The clipped image below comes from the Dorset, England, Quarter Sessions Order Books, 1625-1905 via Ancestry.com:
Name: Arthurus Bewsey
Event Date: 1682-1693
Event Place: Dorset, England
Reference Number: QSM 2/1
My 8th great grandfather Arthur Bewcy, a Yeoman, was buried on 29 Mar 1719 at Holnest, Dorset, England
Arthur BEWCY buried 29.3.1719 - see Dorset Online Parish Clerk records for Holnest
I have not tried to read a Quarter Sessions Order Book previously and I am only about 80% sure that I have picked out his name (at bottom left).
I think the last line starts:
Arthurus Bewsey & John ...
but that is all that I can read of it.
According to Ancestry.com:
The records document Quarter Session judges’ decisions in matters that include settlement inquiries, highway rates, criminal trials, registers of settlement, orders of removal, bastardy examinations, apprenticeships, licensing, contracts, lists of justices, and other matters related to the business of running the county.

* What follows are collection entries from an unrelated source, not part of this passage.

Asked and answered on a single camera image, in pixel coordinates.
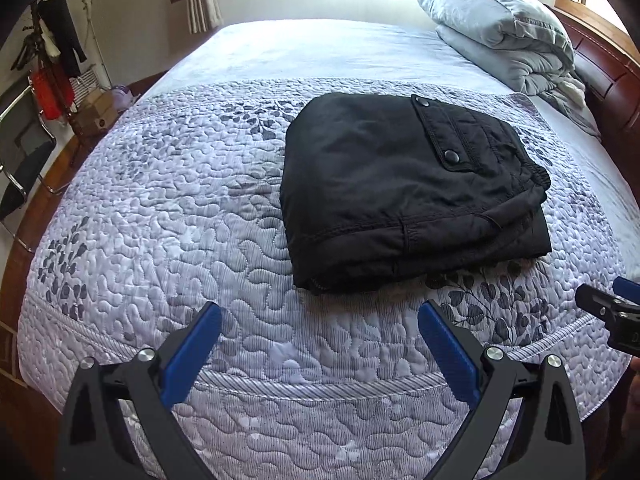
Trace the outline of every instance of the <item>black pants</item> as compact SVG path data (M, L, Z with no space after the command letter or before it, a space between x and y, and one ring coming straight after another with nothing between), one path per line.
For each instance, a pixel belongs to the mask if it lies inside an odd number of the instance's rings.
M280 202L297 286L372 290L551 250L549 176L488 115L334 93L313 99L286 141Z

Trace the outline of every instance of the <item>folded blanket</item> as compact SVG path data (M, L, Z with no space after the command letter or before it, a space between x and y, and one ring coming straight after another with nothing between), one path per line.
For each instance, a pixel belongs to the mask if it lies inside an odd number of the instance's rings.
M588 134L597 127L562 23L537 0L418 0L462 56L526 95L539 95Z

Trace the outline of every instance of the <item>bed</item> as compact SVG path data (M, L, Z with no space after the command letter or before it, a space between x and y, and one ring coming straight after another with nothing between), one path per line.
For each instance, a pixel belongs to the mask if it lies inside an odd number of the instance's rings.
M371 294L296 290L278 202L284 134L329 91L416 92L509 121L551 174L554 252ZM212 300L225 309L220 344L174 413L217 478L423 478L466 405L418 334L420 304L438 301L513 358L560 354L584 419L630 357L606 346L573 294L579 283L610 290L617 275L640 279L633 190L603 145L549 105L433 32L245 23L170 70L79 171L31 264L20 370L62 410L81 358L128 360ZM480 476L495 470L517 409ZM145 468L161 476L134 410L123 410Z

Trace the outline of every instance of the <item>metal screw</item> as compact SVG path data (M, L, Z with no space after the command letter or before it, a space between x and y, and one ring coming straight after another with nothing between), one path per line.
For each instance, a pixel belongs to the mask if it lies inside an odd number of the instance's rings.
M504 357L504 352L498 347L489 346L489 348L486 349L486 356L493 361L499 361Z
M85 357L80 361L80 367L82 370L88 370L95 365L95 359L93 357Z
M151 361L154 357L156 357L156 351L153 348L143 348L138 352L138 361L142 361L143 363Z
M546 362L552 365L553 368L559 368L562 366L562 359L557 355L550 355L546 358Z

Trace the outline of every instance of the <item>headboard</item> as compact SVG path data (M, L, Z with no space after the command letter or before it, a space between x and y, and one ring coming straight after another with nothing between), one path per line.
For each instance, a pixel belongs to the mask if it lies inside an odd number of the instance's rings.
M574 44L575 69L588 86L602 145L640 203L640 67L587 26L553 11Z

so I am very keen to understand what brought my ancestor to a Quarter Session and how he fared there.
Is anyone able to read more or all of the entry related to Arthurus?
For anyone able to use it, this is a link to the image on Ancestry.com, and the entry above is the one at the bottom of the left hand page.
Dorset County Council has posted a PDF guide to quarter sessions which has lots of interesting information about this recordset and says that:
The records for the early to mid 17th century are largely in Latin but thereafter you will usually find them in English. From 1731 the records are legally required to be in English
Since this is late 17th century the above suggests that it might be in English but as @HarryVervet has commented this is in Latin.